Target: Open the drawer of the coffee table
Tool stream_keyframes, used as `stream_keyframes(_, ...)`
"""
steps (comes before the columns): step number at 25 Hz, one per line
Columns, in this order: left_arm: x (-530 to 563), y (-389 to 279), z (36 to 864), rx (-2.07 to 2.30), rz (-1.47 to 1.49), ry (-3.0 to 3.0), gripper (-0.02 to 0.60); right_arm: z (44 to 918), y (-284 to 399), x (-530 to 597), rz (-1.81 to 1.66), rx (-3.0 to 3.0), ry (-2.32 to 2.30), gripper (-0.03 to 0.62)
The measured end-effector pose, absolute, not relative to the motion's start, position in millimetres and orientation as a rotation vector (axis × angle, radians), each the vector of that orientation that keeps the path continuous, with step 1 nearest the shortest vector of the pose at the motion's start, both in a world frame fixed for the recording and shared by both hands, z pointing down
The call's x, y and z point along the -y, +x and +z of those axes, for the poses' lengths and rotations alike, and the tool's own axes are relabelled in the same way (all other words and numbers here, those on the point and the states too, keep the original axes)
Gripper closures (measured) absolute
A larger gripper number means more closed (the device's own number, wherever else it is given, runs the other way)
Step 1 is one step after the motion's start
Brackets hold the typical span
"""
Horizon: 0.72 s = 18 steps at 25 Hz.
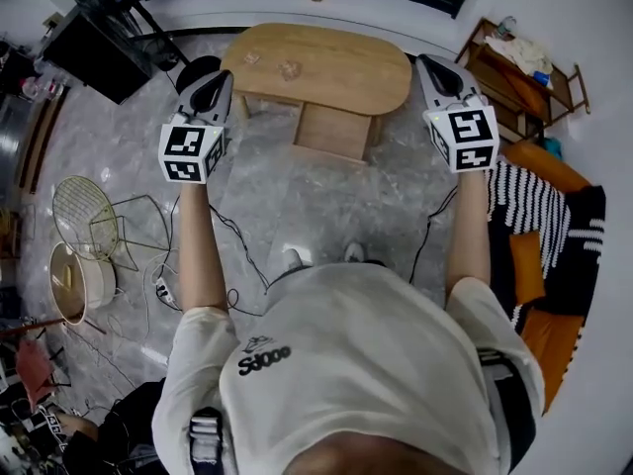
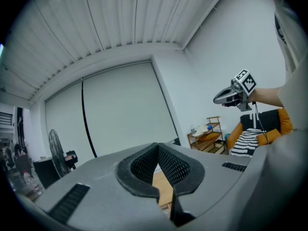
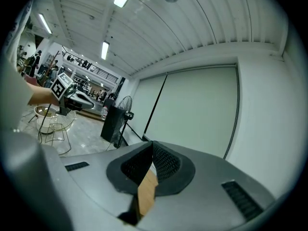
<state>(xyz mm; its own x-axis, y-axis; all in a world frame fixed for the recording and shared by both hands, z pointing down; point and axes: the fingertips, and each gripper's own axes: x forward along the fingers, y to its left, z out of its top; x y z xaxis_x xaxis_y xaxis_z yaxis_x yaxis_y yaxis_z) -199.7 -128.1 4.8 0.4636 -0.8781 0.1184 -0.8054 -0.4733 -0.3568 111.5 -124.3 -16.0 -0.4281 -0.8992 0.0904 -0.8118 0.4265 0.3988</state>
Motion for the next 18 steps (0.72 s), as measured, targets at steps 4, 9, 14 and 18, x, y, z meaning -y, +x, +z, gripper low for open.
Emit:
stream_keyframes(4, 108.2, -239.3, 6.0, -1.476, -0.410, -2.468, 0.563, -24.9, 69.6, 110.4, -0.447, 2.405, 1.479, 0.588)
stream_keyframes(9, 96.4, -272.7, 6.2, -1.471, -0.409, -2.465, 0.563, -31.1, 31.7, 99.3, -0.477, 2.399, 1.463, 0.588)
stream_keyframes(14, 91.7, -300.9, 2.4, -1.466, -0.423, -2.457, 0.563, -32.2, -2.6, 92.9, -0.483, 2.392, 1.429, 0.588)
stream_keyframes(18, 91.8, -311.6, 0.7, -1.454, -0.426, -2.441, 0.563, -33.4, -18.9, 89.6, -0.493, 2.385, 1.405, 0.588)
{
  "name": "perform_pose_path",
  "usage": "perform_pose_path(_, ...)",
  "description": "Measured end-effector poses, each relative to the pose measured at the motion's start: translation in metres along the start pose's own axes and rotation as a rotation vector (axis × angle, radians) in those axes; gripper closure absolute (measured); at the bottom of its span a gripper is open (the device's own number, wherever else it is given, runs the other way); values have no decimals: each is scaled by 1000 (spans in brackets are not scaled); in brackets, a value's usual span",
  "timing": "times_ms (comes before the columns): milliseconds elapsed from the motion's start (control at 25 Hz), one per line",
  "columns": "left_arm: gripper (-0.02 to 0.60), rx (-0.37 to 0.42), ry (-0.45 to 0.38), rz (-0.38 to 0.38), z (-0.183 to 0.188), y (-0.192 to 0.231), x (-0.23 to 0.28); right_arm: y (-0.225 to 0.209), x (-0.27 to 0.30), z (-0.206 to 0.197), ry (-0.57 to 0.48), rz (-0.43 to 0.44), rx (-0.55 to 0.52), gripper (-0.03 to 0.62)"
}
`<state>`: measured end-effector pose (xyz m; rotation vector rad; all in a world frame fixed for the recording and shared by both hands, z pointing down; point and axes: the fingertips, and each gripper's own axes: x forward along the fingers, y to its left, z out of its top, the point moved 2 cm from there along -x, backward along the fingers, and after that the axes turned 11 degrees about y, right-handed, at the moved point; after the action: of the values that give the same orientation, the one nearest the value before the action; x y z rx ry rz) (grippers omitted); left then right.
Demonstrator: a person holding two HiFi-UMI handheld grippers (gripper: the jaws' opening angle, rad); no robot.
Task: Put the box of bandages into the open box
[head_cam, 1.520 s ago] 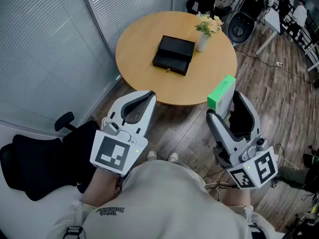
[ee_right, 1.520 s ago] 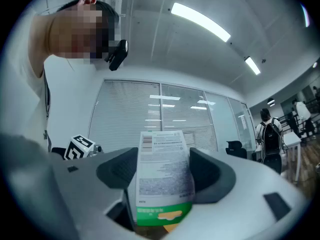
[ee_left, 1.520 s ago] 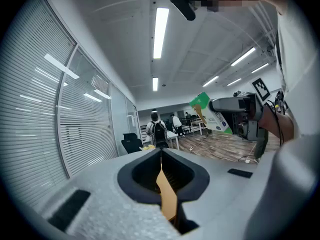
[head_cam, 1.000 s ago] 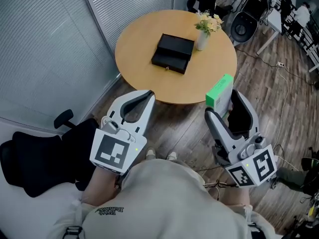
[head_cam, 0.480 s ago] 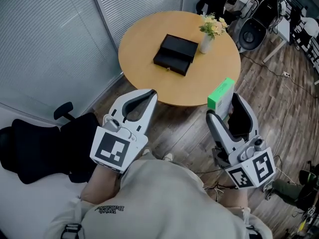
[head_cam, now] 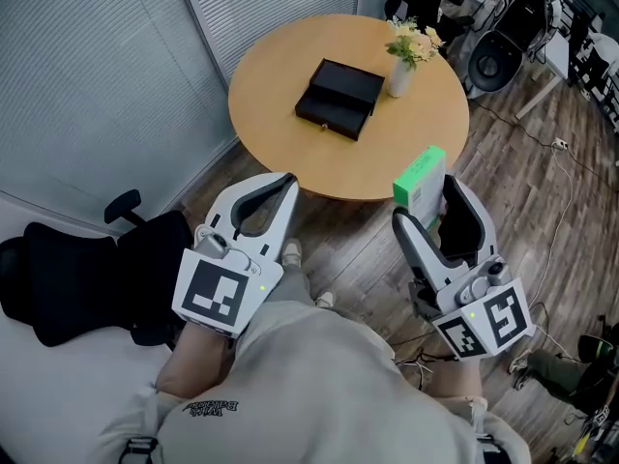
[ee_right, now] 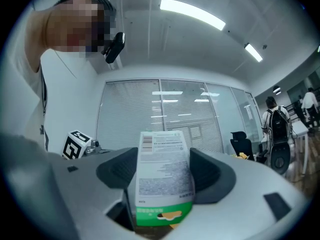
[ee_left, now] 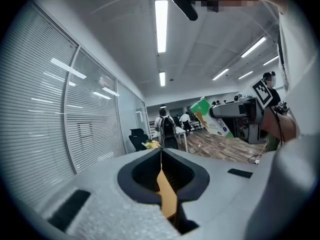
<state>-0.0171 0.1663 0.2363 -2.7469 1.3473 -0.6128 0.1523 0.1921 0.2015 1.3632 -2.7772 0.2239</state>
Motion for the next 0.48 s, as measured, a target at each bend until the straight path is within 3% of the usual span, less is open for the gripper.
perform_pose_path(480,558,11,-19,-10,4,10,13,-8,18,-1,14,-17,-23,279)
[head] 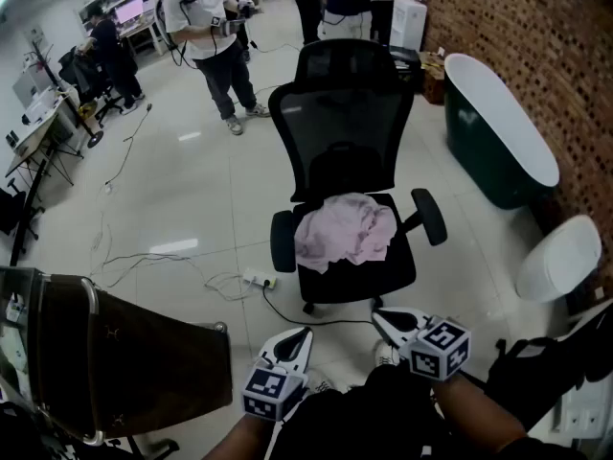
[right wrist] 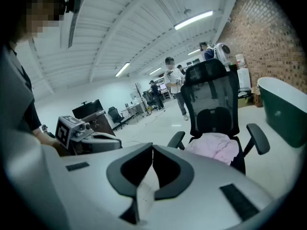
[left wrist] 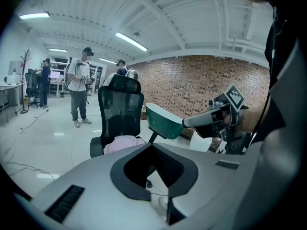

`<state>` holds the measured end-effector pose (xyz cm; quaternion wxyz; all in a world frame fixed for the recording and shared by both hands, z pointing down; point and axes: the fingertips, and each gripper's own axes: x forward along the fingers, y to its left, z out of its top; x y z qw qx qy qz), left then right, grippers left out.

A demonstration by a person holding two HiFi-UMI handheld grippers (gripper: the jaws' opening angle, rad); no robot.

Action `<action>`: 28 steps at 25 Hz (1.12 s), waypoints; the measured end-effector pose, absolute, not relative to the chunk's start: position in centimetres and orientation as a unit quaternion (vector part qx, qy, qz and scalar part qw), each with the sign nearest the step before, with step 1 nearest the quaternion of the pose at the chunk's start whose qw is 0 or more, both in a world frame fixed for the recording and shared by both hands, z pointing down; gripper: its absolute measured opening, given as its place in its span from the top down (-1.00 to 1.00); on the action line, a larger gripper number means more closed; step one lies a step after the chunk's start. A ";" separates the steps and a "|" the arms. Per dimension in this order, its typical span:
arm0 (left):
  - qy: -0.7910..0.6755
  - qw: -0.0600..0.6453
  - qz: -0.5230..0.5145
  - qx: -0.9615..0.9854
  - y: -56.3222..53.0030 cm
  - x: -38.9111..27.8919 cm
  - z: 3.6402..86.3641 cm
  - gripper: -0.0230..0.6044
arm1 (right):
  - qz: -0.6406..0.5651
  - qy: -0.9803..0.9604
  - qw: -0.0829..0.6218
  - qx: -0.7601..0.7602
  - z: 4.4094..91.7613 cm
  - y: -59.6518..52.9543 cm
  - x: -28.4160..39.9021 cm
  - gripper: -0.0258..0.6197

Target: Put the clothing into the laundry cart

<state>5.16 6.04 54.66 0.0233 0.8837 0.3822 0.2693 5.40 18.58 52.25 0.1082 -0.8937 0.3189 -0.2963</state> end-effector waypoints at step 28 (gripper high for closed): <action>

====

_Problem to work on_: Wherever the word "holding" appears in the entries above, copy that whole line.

_Written solution_:
Demonstrator: a person holding two HiFi-UMI handheld grippers (gripper: the jaws' opening angle, rad); no robot.
A demonstration by a person holding two HiFi-UMI handheld grippers (gripper: the jaws' opening angle, rad); no robot.

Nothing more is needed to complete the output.